WORK INSTRUCTION
Scan the listing below. Report each line that includes "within".

§

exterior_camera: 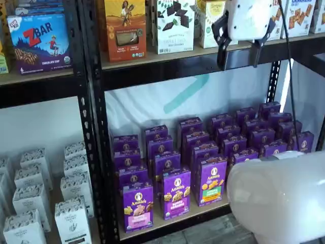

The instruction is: Pick up the purple box with a pink patch in the middle, on the bottom shelf, the first box from the left

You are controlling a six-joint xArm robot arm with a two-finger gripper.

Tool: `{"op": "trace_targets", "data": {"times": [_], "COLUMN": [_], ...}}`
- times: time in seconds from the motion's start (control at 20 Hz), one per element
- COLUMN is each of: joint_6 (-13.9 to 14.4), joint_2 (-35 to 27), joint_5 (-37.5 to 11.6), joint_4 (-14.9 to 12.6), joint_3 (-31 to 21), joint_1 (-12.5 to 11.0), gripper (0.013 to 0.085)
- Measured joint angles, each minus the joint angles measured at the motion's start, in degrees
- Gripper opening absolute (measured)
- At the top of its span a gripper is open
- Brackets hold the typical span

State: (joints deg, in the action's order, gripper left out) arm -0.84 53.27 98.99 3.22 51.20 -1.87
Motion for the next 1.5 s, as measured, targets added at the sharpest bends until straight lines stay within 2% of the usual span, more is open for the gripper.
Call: {"op": "trace_targets", "data": {"times": [0.35, 0.7, 1.5], "joint_6": [0.8, 1.2, 3.4], "joint_2": [1.3, 2.9, 4.3], "joint_5": [-4.7, -9.7, -24.5], "joint_4": [-0.6, 0.2, -1.8], "joint_3": [-6.3, -12.4, -28.2], "joint_1": [1.0, 1.6, 4.0], "gripper": [0.085, 0.085, 0.085]}}
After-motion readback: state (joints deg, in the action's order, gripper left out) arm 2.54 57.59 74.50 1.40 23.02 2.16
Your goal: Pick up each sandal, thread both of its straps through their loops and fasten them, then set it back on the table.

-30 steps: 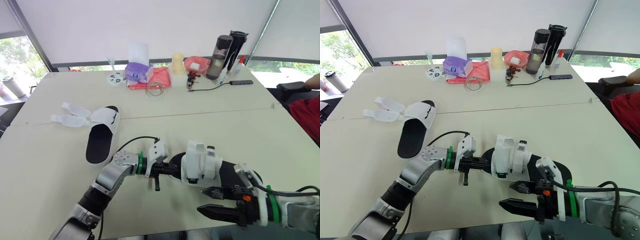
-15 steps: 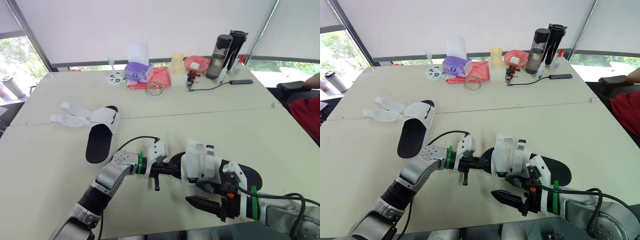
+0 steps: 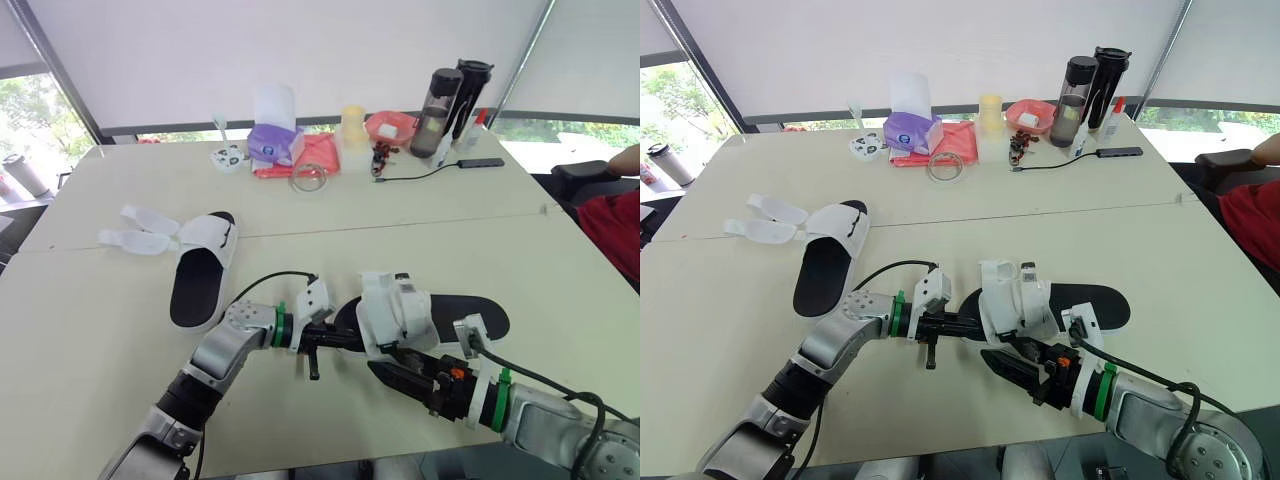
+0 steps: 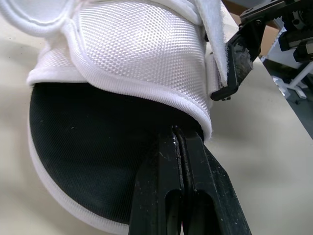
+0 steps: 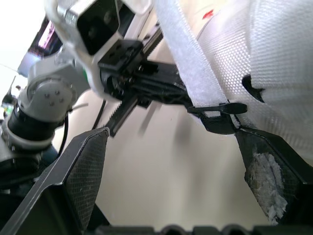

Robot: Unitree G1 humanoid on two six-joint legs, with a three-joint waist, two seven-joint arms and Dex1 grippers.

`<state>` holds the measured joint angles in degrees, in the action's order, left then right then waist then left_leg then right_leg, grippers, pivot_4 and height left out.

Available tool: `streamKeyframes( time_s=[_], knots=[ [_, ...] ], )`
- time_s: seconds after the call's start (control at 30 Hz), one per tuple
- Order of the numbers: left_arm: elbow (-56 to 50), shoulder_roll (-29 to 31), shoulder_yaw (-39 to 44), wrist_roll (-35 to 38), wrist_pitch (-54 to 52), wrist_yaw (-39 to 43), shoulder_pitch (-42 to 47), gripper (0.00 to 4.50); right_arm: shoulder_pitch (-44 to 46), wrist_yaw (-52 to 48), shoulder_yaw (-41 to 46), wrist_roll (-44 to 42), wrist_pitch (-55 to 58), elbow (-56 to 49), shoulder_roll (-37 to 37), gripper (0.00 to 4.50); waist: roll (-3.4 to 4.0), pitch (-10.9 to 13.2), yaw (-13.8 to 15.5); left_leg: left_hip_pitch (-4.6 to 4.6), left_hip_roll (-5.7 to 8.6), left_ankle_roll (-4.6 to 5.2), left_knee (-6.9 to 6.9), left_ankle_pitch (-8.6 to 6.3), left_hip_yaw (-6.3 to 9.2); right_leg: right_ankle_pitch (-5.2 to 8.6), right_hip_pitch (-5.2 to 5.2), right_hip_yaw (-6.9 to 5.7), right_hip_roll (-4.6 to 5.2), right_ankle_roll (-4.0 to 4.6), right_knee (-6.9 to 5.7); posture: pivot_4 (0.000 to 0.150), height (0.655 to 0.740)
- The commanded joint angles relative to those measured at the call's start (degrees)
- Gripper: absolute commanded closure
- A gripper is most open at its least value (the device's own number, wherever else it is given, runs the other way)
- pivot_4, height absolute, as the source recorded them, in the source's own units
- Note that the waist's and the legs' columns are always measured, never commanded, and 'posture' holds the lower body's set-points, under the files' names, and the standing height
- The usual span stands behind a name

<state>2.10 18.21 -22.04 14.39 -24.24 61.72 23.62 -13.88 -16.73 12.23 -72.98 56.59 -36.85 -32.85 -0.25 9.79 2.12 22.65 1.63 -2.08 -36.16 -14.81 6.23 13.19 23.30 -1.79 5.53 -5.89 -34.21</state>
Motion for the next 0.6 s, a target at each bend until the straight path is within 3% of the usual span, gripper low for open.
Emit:
streamKeyframes(
  time_s=[0.03, 0.1, 0.33, 0.6],
  knots=[
    [0.9, 0.0, -1.3, -0.6, -0.4, 0.2, -0.4, 4.5, 0.3, 1.9, 2.0, -2.7, -3.7, -0.6, 2.3, 0.32, 0.0, 0.0, 0.0, 0.0, 0.0, 0.0, 0.0, 0.0, 0.0, 0.0, 0.0, 0.0, 0.0, 0.0, 0.0, 0.15, 0.74],
    [1.1, 0.0, -1.3, -0.7, -0.2, 0.3, -0.3, 4.5, 0.1, 3.0, 2.0, -3.5, -4.3, -0.2, 3.3, 0.87, 0.01, 0.0, 0.0, 0.0, 0.0, 0.0, 0.0, 0.0, 0.0, 0.0, 0.0, 0.0, -0.01, 0.0, 0.0, 0.15, 0.74],
    [1.4, -0.2, -1.3, -1.0, 0.0, 0.1, -0.2, 4.5, -2.3, 4.9, 1.3, -7.7, -5.0, 0.8, 4.7, 4.44, 0.08, 0.0, 0.0, 0.0, 0.0, 0.0, 0.01, 0.0, 0.0, -0.01, 0.0, 0.01, -0.01, 0.01, -0.01, 0.15, 0.74],
    [1.3, -0.2, -1.2, -1.0, 0.0, -0.3, -0.4, 4.5, -5.4, 3.2, -0.7, -5.8, -5.1, 1.4, 3.6, 4.44, 0.11, 0.0, 0.0, -0.02, 0.0, 0.01, 0.01, 0.0, 0.0, -0.03, -0.02, 0.02, -0.01, 0.05, -0.02, 0.15, 0.74]
  ],
)
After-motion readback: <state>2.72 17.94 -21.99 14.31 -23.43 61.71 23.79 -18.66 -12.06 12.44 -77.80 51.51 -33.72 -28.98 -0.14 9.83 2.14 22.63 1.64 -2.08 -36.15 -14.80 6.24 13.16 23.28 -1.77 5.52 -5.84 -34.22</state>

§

EXERCISE RESPONSE
Motion for the next 1.5 s, as measured, targets added at the sharpest bends until straight lines stay within 2% of the usual span, more is open for the gripper.
Motion for the next 0.6 s, a target at each bend until the straight path is within 3% of the usual span, gripper low for open.

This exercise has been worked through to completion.